Peter Ranis makes significant contributions to the study of working-class behavior and the particulars of Peronist labor politics in this interview-based exercise in political sociology. One of the better writers in English on Peronism, Ranis adds to his credentials by offering one of the best examinations in any language of modern urban working-class perspectives in contemporary Argentina. His emphasis is on the social relations of production and their attendant consequences for the formation and reproduction of class consciousness in the Buenos Aires proletariat and lower bourgeoisie, the traditional base (or better yet, columna vertebral) of the Peronist movement.

Admitting some methodological impurities for those interested in rigorous survey research, and reflecting a neo-Gramscian viewpoint. Ranis juxtaposes his interview and anecdotal data with a good reading of modern Argentine union history, expertly grounded in the literature on contemporary labor relations and regime type in the twentieth-century Argentine republic.

Ranis demonstrates that it is as much the realization of interests outside the sphere of production as the protection of interests within it that motivates contemporary Porteño workers. He adds to our understanding of the subtler colorations at play in the formation of working-class consciousness in this instance. Citizen identities may be socially driven, but as Ranis demonstrates, they pass through a broad tissue of objective and subjective conditioners outside of work, Argentine workers accept the capitalist status quo as a given, but recognize a discernible class interest—though not an identity—within it. The atomizing effects of authoritarian repression and the increased diversification of the division of labor resulting from various neoliberal, monetarist, and “heterodox” economic policies have blurred class identities while narrowing their perceived common interests. The result is a more immediately materialist and less ideologically cohesive and militant work force, one that has been sobered by the political and economic uncertainties of the last three decades. This is why Argentine workers support moderate (read: pragmatic) approaches to realizing their heterogeneous interests within the current neoliberal parameters.

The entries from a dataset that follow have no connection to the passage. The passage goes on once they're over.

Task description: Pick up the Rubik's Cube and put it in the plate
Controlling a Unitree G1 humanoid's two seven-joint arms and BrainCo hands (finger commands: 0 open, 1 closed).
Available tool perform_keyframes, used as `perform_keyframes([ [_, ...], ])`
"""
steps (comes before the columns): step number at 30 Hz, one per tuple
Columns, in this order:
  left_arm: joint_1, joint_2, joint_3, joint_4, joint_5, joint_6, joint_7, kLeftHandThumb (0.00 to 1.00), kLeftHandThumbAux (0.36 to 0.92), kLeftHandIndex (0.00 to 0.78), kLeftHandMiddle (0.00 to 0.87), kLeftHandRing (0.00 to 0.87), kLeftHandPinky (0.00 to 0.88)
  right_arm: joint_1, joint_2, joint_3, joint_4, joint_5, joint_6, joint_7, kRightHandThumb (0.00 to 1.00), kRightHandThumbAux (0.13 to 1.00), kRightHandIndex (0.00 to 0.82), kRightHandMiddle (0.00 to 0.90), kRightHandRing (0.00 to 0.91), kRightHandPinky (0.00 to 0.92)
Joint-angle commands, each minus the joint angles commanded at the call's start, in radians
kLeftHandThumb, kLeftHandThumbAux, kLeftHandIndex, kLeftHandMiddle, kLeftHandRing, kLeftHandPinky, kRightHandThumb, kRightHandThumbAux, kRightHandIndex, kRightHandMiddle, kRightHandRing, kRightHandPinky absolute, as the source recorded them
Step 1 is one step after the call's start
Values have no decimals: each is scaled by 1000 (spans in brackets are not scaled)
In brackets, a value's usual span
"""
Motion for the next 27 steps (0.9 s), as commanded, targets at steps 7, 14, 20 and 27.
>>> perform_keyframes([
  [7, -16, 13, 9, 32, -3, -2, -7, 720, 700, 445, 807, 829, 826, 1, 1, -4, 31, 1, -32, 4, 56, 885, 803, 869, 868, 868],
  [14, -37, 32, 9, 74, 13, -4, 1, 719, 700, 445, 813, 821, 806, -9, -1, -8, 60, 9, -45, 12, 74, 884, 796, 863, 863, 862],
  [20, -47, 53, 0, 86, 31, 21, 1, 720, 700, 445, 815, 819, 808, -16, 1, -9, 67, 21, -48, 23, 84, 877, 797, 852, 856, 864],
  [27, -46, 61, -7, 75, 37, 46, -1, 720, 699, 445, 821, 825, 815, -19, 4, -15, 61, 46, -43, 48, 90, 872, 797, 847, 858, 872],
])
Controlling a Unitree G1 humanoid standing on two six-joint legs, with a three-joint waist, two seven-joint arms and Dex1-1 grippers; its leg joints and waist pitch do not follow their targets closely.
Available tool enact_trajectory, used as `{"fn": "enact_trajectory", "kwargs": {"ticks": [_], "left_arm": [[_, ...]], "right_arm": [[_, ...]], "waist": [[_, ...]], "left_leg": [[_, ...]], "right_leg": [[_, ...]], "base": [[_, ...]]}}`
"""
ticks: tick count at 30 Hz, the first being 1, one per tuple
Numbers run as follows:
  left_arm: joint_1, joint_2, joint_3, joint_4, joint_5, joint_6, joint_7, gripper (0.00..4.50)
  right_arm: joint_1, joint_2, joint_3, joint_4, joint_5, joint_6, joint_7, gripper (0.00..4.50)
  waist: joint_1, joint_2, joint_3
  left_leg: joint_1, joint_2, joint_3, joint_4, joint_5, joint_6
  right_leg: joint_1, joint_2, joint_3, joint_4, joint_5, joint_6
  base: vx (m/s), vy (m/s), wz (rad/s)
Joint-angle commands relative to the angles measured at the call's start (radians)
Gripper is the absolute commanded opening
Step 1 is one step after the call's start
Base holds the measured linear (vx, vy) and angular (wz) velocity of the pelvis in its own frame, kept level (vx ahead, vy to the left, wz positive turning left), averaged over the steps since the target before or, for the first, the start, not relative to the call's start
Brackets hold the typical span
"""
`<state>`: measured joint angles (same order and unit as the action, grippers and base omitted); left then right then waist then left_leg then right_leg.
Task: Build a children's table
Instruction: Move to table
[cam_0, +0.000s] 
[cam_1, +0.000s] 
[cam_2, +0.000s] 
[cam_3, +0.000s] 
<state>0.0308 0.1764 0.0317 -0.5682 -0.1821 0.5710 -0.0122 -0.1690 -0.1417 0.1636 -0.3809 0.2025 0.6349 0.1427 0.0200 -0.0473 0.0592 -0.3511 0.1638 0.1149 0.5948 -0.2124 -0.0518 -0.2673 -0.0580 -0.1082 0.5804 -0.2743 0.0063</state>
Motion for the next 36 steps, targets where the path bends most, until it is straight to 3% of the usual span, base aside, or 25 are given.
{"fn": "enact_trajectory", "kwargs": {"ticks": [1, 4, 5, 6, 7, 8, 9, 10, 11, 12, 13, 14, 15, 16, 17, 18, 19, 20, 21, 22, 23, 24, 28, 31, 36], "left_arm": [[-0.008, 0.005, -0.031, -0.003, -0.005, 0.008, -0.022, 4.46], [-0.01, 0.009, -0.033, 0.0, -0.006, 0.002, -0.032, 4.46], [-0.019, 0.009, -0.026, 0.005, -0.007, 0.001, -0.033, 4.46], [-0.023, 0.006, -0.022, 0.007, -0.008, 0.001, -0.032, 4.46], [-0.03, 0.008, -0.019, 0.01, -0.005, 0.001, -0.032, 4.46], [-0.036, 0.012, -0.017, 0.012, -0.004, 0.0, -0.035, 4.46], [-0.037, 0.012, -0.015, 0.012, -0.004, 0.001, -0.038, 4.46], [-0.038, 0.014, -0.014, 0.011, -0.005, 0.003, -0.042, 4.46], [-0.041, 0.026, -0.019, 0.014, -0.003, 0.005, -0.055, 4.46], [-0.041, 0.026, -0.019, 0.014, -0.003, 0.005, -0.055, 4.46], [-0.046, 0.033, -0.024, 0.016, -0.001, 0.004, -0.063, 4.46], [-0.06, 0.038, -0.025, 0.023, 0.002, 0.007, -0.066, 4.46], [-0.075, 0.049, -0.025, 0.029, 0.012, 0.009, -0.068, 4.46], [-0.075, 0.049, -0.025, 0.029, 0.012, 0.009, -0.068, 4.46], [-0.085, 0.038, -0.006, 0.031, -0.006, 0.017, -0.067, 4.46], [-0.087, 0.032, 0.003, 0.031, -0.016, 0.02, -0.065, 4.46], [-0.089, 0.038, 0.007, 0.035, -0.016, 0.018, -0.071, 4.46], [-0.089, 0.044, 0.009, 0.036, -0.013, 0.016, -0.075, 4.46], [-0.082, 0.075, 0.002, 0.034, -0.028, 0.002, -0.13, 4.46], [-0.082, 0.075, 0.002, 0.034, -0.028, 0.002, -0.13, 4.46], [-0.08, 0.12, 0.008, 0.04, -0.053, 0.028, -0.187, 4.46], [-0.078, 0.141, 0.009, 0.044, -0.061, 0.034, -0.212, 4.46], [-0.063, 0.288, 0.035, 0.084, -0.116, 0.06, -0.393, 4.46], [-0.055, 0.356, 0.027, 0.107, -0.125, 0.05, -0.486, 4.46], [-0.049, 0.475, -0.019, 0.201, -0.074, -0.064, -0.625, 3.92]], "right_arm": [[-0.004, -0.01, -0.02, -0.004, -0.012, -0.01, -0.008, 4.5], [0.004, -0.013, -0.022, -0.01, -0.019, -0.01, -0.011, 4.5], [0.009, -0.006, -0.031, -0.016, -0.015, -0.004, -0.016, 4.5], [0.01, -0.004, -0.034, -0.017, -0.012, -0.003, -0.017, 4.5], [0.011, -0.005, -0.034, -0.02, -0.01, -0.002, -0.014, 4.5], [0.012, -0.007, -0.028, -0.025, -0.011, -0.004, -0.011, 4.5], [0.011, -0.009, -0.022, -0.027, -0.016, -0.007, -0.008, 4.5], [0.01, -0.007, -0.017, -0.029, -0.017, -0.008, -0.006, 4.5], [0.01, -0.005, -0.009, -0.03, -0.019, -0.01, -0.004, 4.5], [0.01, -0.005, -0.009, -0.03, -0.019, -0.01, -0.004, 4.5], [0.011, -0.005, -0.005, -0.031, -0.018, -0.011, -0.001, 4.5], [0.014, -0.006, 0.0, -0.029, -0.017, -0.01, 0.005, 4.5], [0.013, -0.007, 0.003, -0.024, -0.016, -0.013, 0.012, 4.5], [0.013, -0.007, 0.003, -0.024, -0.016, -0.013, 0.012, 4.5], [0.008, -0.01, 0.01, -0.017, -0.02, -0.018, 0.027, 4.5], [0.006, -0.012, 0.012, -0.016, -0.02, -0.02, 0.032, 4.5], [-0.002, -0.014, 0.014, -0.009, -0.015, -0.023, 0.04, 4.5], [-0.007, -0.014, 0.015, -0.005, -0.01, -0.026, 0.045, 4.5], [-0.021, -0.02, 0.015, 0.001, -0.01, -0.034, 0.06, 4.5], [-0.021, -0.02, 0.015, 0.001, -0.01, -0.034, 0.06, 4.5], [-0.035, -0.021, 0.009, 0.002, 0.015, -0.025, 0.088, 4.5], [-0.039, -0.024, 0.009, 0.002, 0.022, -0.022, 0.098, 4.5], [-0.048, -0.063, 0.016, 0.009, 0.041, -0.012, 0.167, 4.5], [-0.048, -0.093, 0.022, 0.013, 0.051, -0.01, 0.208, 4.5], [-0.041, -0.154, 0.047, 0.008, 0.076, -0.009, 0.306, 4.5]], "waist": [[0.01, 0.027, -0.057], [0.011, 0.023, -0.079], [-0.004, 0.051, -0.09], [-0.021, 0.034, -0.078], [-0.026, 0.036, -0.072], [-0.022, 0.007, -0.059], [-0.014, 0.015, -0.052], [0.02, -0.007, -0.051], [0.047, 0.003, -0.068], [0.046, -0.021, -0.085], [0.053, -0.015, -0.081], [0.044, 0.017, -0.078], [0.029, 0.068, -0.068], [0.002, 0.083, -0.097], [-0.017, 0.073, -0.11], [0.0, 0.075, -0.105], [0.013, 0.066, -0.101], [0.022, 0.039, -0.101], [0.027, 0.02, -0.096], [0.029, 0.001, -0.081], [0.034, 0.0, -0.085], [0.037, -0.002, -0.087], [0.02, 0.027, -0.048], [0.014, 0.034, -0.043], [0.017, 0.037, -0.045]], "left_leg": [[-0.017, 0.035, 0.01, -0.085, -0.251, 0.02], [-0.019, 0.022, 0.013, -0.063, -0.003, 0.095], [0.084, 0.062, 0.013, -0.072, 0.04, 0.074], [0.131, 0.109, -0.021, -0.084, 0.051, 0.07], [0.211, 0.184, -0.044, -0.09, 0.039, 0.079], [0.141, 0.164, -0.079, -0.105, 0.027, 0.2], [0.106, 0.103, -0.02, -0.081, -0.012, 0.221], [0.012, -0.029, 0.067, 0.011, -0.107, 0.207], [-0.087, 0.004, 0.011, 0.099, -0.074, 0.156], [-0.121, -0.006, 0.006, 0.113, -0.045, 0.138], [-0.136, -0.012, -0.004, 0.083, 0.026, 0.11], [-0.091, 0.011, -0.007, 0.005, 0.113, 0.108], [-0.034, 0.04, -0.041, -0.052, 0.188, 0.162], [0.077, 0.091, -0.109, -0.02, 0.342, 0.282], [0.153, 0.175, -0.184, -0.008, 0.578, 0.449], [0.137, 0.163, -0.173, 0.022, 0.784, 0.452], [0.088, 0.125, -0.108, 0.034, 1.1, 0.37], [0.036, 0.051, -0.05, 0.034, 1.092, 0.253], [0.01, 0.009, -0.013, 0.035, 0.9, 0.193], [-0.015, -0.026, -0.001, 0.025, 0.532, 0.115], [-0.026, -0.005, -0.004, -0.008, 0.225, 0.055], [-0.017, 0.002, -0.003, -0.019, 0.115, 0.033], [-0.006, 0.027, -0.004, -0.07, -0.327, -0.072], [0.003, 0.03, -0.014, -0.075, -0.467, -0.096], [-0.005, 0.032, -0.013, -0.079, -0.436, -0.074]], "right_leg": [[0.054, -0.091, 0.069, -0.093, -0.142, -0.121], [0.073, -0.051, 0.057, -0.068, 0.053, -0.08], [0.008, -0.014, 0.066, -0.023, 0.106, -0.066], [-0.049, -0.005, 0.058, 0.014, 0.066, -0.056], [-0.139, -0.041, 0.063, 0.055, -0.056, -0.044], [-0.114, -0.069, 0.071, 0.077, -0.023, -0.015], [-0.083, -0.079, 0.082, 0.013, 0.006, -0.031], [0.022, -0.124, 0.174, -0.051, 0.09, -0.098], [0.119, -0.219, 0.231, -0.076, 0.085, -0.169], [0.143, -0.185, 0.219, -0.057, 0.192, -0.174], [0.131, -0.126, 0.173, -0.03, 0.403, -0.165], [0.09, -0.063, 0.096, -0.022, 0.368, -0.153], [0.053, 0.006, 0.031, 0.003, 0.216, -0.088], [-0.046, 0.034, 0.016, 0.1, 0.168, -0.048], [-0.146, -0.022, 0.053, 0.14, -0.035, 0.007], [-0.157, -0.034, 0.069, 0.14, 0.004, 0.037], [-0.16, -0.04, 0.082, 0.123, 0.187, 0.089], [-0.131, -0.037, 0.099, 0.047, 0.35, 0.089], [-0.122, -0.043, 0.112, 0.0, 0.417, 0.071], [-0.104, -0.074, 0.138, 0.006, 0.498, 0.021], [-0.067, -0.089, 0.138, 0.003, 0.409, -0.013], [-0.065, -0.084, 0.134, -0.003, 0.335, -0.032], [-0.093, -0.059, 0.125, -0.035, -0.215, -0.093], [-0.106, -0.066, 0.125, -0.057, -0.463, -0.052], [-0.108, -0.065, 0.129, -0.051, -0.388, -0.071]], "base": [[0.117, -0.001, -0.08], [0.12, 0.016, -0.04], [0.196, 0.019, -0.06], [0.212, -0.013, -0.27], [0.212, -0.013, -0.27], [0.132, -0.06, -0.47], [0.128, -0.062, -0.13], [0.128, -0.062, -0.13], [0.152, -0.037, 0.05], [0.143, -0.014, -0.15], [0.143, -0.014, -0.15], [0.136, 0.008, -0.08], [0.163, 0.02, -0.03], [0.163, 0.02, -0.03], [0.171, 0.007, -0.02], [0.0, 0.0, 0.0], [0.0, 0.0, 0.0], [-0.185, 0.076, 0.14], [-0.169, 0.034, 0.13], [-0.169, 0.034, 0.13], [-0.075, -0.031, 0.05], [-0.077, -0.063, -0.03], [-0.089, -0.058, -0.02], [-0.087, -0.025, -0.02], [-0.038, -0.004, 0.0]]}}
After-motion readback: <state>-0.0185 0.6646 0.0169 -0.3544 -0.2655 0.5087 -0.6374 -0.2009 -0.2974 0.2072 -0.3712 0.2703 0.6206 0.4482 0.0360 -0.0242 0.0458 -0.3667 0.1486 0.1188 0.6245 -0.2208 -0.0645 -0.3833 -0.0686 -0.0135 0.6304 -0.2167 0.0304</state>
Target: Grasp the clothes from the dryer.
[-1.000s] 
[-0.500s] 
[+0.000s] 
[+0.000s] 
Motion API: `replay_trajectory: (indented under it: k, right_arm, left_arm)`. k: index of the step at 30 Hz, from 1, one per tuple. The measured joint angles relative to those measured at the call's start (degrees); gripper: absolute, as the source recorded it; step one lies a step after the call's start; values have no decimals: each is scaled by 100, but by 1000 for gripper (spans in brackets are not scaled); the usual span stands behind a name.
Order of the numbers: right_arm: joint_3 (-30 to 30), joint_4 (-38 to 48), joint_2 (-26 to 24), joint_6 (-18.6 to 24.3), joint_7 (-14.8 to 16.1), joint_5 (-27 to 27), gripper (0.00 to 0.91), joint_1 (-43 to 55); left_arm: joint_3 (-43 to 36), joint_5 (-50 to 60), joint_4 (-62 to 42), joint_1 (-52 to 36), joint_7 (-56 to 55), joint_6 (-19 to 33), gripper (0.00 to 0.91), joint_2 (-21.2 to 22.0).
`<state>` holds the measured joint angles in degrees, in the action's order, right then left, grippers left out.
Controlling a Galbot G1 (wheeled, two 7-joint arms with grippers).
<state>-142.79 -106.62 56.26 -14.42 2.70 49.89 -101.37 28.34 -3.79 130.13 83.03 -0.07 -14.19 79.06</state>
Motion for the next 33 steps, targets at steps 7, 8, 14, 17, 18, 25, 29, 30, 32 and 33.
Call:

In his discussion of how the interviews were constructed and in his review of the Marxist literature on working-class consciousness. Ranis brings fresh insight into the epistemological and methodological issues confronting those who study working-class culture. Here he has provided a valuable service. The book is an enjoyable read for several reasons: it brings us up to date on the Argentine urban classes, it adds to our understanding of how working-class consciousness is formed, and it broadens the debate in labor studies on the processes by which organized workers assess their positions in the political-economic continuum. Its only drawback is its relatively small contribution to our understanding of contemporary Peronism, beyond the shifting perspectives of those who are ostensibly its columna vertebral. Only picky readers will take issue with that.